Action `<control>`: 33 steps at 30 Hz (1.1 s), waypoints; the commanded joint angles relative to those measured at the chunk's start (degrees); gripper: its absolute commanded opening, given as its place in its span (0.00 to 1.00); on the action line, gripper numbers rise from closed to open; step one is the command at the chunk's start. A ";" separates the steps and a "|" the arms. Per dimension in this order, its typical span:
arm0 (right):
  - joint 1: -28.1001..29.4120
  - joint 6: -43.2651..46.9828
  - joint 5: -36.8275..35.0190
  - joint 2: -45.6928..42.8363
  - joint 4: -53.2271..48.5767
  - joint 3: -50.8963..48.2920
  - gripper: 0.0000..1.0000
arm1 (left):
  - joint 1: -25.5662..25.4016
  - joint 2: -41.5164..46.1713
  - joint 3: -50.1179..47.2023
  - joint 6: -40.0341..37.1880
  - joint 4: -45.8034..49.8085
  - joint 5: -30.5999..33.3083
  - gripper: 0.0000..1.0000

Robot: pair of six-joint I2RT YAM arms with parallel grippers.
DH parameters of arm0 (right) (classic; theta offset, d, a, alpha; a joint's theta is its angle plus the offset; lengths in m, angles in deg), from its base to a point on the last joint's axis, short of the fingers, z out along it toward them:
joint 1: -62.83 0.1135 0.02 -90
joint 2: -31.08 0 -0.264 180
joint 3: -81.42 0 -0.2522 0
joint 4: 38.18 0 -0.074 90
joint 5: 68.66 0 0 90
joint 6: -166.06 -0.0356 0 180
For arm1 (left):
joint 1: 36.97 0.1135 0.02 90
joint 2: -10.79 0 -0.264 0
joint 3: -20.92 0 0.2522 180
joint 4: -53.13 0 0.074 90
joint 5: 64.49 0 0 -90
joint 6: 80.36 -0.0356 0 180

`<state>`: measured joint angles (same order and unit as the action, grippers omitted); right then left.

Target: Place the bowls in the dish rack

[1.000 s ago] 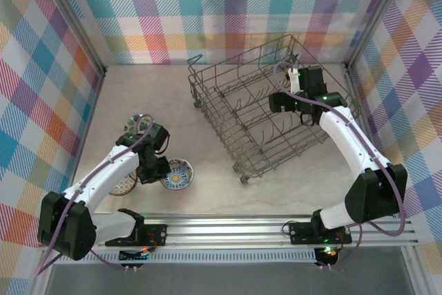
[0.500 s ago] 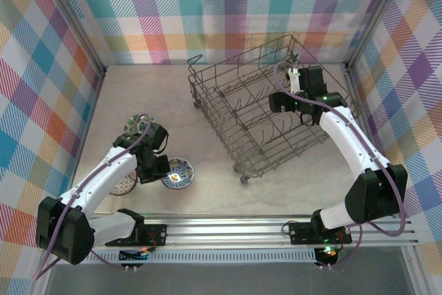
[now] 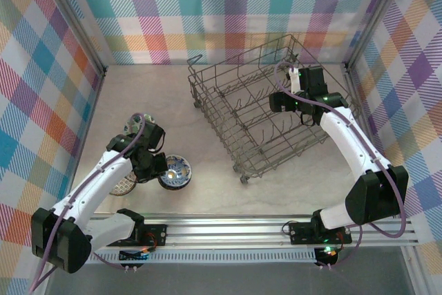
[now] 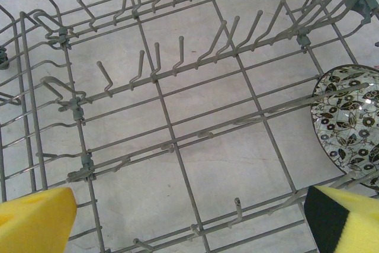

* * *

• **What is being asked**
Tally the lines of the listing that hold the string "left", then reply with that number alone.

• **Task output**
3